Schizophrenia doesn’t define you.
As a man who lives every day with schizophrenia, I’ve come face to face with a lot of truths—the first of those being, yeah: I am a man who lives with schizophrenia. Some of these truths are particularly hard to handle, while some give me hope for my life with a serious, chronic mental illness. All of them are challenging, either they shift your entire worldview or they only show themselves through years of work and repeated exposure to the things that make up your illness. Truths have power and meaning. Whether I liked it or not, I had to learn and accept quite a bit in this life, but, when you have a mental illness like this: it is what it is.
After sitting with the truth that you have schizophrenia, there is an associated truth that goes along with that which is, barring a radical, medical breakthrough: you will have schizophrenia forever. Schizophrenia isn’t so much a diagnosis as it is a paradigm. You will have good days and weeks and months and maybe even years, but your new friend, or more accurately, your new companion who you don’t actually like all that much, will be by your side until the day you die. This is a huge thing to wrap your mind around and it can take a long time to come to terms with that reality.
I can remember, when I was first diagnosed, I didn’t believe the diagnosis as fact. I thought I was being played and that the government was labeling me “crazy” because I had stumbled upon some cosmic truth, and they felt threatened by my insight. Even going to my psychiatrist’s office the first time, I had convinced myself that the psychiatrist and the office were all bogus– a set-up and a lie elaborately constructed to control me. It took me months as I learned about my illness and as my family learned about it to find a way to process and cope. The label is so big and can be so overwhelming that you need a whole new view of life and reality to deal. The person who you were before is gone. It takes a lot of time to find hope after you receive a diagnosis, but you will get used to it, and you will learn how to live with it. Try not to put any undue demands on yourself, just focus on living and making it through the day; with time you’ll find the right meds, get the right therapy, and learn an immense about yourself. Eventually it will just be a devil on your shoulder, a voice that, with practice, you will be able to ignore. It will get better.
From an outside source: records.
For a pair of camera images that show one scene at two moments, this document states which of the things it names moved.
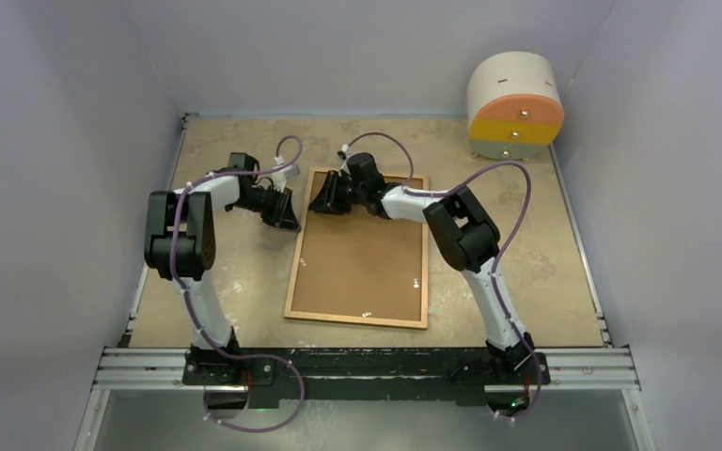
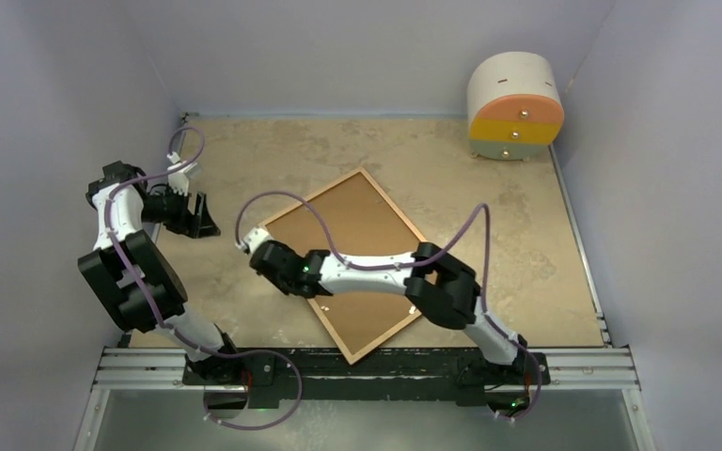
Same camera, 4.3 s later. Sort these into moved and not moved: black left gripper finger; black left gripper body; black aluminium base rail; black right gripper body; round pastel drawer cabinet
Moved: black right gripper body; black left gripper body; black left gripper finger
Not moved: round pastel drawer cabinet; black aluminium base rail
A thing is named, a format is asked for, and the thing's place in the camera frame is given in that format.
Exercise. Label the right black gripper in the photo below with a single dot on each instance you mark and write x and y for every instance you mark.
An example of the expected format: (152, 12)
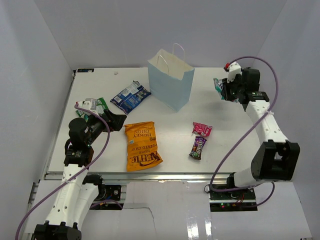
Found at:
(226, 87)

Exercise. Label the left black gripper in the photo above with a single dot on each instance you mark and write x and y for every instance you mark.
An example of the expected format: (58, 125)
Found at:
(116, 120)

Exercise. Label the teal snack packet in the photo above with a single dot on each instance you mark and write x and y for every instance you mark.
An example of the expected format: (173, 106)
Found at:
(218, 84)

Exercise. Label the green snack bag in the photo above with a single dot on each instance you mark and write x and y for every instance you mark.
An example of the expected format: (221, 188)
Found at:
(101, 105)

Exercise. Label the blue snack bag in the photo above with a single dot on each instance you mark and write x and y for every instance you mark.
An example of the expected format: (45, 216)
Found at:
(130, 97)

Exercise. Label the orange potato chip bag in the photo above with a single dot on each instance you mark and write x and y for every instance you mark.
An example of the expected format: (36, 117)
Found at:
(142, 147)

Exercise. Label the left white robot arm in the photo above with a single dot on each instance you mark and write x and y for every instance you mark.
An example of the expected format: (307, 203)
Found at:
(75, 197)

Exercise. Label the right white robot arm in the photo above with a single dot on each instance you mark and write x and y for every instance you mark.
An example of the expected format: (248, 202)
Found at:
(277, 157)

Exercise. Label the light blue paper bag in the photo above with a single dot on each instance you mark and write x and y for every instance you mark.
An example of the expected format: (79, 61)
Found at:
(170, 79)

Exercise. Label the pink candy packet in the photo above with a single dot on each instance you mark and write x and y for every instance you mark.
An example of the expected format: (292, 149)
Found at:
(202, 129)

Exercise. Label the left blue table label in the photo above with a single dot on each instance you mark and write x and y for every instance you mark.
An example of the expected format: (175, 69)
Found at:
(85, 70)

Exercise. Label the brown M&M's packet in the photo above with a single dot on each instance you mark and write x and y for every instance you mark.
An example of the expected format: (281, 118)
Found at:
(197, 148)

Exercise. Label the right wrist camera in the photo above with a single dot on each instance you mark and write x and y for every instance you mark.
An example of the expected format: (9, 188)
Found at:
(233, 69)

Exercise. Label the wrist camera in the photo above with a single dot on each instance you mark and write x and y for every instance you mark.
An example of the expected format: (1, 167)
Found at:
(89, 104)
(233, 69)

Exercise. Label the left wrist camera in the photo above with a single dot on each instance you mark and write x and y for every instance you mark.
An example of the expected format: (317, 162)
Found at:
(89, 104)

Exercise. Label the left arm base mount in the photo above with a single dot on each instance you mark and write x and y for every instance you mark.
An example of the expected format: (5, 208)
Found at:
(108, 192)

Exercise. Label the aluminium front rail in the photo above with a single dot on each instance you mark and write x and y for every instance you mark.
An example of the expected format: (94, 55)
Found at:
(151, 176)

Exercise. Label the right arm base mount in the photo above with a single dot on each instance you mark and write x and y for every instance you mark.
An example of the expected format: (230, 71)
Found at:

Another rough lesson related to serious mental illness, and this can apply to normal life as well; you’ll have to learn that your thoughts, feelings, and behaviors are all valid. They are all good and they all mean that you’re alive and that you matter. You will meet people in your life who discount your feelings, and who make you feel like you don’t deserve to be alive. With schizophrenia, this feeling can come from anywhere with a negative connotation of psychosis. It can come from the media, it can come from stigma and it can even come from your loved ones as you come to them with an obsession or a strange thought, like the unlikely, (but still nagging), possibility that you have gallstones because you have a pain in your side. Your folks or your friends may tell you, “don’t worry about it”, even though you’ve already fallen into a hole of obsession and delusion of worrying about your health. You feel it and it’s a real worry to you, but they don’t share your world-view.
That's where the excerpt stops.